Earlier research shows shifting bacteria levels can ease or exacerbate systemic inflammation and create symptoms that go hand-in-hand with sleep apnea.

Similar shifts in bacteria levels can also lead to inflammation. Research from 2018 found that this happens when an overgrowth of some gut bacteria begins to damage the intestinal mucosal barrier, allowing the translocation of microbiota in the body. This inflammatory response can drive symptoms such as high insulin, hypertension, fatigue, and inattention.

The new study, published in Scientific Reports (Nature) in January 2023, was conducted with 48 Chinese subjects at a sleep lab using blood and stool tests. It validates earlier animal studies and strengthens the pathology hypotheses that linked OSA to intestinal dysbiosis. In doing so, it shows that while the bacterial imbalance may be slightly different based on where you live, disease progression and dysbiosis are predictable.

“It’s not surprising. The concepts have been around for a long time. It confirms other studies that have hinted at it,” Dr. Steven Park told The Epoch Times.

Author of the Amazon bestseller “Sleep, Interrupted,” he said this study offers a plausible explanation for the vicious cycle between sleep apnea and disease.

The Danger of Sleep Apnea

Nearly 1 billion people worldwide are estimated to have sleep apnea—China, the United States, and Brazil are the top three affected countries—with many being undiagnosed.

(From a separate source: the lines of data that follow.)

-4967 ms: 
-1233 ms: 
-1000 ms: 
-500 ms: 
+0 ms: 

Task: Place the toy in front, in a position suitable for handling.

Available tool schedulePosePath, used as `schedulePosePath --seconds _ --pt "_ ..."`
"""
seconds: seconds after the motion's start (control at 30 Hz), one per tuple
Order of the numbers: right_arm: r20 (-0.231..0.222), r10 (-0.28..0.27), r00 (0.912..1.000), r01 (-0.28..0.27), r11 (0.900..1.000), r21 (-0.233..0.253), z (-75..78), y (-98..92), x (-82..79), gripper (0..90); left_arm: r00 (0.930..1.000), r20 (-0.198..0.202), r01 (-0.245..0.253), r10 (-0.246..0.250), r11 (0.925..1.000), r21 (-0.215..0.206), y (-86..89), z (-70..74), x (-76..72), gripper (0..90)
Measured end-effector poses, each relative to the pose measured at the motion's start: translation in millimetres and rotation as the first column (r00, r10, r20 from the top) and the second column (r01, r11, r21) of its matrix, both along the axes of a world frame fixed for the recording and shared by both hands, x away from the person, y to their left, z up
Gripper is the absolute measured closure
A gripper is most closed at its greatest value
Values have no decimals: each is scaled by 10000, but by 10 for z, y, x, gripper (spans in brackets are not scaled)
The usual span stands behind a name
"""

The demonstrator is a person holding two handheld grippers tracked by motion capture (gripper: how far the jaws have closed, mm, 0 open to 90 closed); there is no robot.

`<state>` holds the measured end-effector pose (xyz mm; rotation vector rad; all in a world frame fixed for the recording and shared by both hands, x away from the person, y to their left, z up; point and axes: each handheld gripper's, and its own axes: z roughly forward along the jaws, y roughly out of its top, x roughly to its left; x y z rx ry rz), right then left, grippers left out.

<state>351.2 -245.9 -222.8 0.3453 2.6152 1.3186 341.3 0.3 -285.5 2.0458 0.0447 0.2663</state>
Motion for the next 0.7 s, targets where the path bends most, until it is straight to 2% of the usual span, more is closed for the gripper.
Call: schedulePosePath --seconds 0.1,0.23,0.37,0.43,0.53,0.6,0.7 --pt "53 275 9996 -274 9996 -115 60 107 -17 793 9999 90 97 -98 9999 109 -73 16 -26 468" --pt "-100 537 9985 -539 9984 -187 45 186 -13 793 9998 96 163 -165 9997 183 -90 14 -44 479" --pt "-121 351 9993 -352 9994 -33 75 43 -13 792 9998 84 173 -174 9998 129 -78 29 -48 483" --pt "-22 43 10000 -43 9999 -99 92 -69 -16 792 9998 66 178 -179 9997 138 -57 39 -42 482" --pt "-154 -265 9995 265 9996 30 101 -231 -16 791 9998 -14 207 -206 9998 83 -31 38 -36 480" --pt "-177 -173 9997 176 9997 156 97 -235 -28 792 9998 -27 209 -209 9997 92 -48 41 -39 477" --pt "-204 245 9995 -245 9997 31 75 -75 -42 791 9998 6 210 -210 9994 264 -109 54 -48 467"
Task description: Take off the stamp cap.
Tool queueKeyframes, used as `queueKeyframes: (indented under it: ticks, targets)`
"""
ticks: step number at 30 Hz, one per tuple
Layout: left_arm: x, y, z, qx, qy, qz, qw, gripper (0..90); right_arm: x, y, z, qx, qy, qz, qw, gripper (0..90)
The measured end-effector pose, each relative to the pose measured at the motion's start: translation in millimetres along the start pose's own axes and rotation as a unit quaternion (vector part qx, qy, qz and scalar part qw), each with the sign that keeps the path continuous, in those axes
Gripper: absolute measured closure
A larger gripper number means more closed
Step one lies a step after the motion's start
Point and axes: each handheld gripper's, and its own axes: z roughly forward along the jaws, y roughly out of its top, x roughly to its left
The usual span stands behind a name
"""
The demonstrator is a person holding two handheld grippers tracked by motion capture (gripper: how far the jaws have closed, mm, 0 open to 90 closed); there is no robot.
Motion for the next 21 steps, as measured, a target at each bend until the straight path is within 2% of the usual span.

The word “apnea” means to stop breathing, usually the result of the upper airway collapsing, interfering with the sleep cycle and forcing mouth breathing. This dysfunctional process leads to intermittent hypoxia, which is when too little oxygen is being delivered to tissues, thereby affecting circulation, cognition, and organ function.

Sleep apnea has long been associated with cardiovascular and respiratory diseases such as heart disease and asthma, obesity, Type 2 diabetes, and cancer. These illnesses also are linked to intestinal dysbiosis, which occurs when problematic microbes proliferate.

The relationship between sleep apnea, damage to the intestinal barrier, and an imbalance of microbiota was shown in this and other studies. But it’s repeated hypoxia that has a direct effect on dysbiosis, according to the new study.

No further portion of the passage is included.